## WORK TASK
In the listing that follows, find the line with "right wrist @", then copy exactly from it through the line with "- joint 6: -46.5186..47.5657", leaving out every picture.

## GIVEN INFORMATION

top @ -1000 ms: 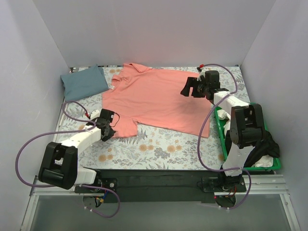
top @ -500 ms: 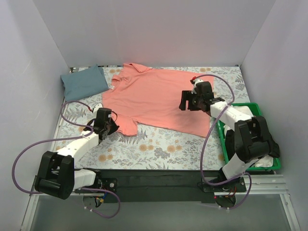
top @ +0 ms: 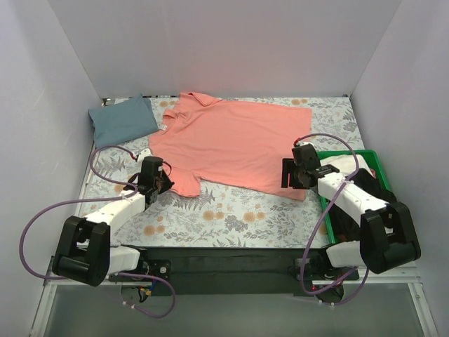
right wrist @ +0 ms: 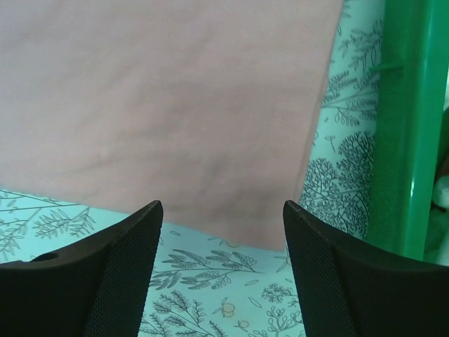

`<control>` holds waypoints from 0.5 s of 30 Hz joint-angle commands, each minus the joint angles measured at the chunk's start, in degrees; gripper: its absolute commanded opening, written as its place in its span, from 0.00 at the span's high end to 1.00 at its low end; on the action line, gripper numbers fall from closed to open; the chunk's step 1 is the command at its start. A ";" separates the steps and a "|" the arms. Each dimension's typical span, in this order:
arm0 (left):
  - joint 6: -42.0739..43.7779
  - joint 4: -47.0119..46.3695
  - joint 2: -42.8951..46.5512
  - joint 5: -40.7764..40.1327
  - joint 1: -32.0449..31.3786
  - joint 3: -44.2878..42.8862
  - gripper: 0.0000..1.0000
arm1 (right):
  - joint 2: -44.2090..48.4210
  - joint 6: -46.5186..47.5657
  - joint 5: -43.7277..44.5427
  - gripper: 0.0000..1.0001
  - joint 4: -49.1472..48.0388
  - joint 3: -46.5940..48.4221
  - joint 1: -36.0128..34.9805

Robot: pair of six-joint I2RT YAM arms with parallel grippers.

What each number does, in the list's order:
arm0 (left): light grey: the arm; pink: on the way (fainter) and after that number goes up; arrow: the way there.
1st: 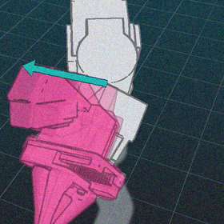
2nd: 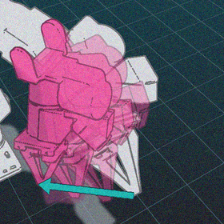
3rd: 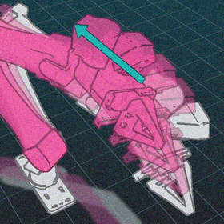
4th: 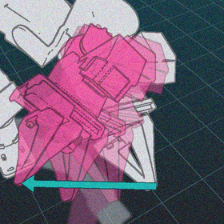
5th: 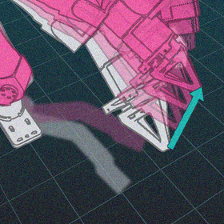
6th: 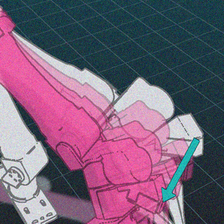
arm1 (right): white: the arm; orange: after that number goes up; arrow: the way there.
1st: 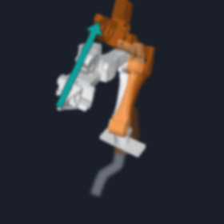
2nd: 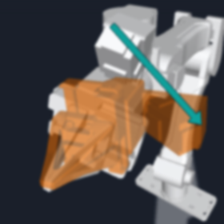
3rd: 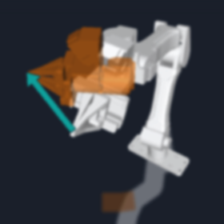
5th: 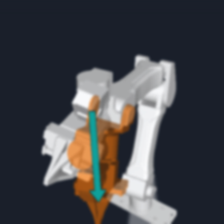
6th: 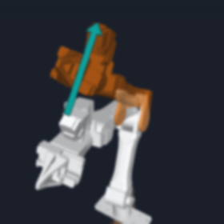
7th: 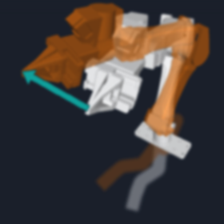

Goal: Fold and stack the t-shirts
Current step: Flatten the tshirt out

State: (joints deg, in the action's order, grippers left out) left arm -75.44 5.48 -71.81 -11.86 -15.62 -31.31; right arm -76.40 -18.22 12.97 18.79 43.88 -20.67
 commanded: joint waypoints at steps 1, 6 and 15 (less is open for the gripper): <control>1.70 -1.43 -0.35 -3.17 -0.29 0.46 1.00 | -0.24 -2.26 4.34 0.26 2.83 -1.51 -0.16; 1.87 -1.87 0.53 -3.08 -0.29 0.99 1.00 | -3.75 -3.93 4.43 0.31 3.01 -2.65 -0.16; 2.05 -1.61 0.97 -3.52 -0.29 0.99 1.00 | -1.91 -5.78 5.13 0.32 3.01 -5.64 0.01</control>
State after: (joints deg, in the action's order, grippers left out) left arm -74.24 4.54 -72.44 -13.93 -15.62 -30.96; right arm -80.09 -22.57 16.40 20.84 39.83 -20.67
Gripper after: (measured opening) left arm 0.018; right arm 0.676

## RESULT
right wrist @ +0 ms: 

`<control>` holds waypoints from 0.5 s of 30 Hz joint-angle commands, each minus the joint angles measured at the chunk's start, in degrees; gripper: its absolute commanded opening, written as its place in its span, from 0.00 at the span's high end to 1.00 at its low end; on the action line, gripper numbers fall from closed to open; the chunk's step 1 is the command at its start. A ";" separates the steps and a "|" the arms. Each dimension's typical span, in this order:
arm0 (left):
  - joint 6: -42.0739..43.7779
  - joint 4: -47.0119..46.3695
  - joint 2: -42.8951..46.5512
  - joint 5: -40.7764..40.1327
  - joint 1: -32.0449..31.3786
  - joint 3: -44.2878..42.8862
  - gripper: 0.0000..1.0000
arm1 (right):
  - joint 2: -44.2090..48.4210
  - joint 6: -46.5186..47.5657

No additional answer text is required.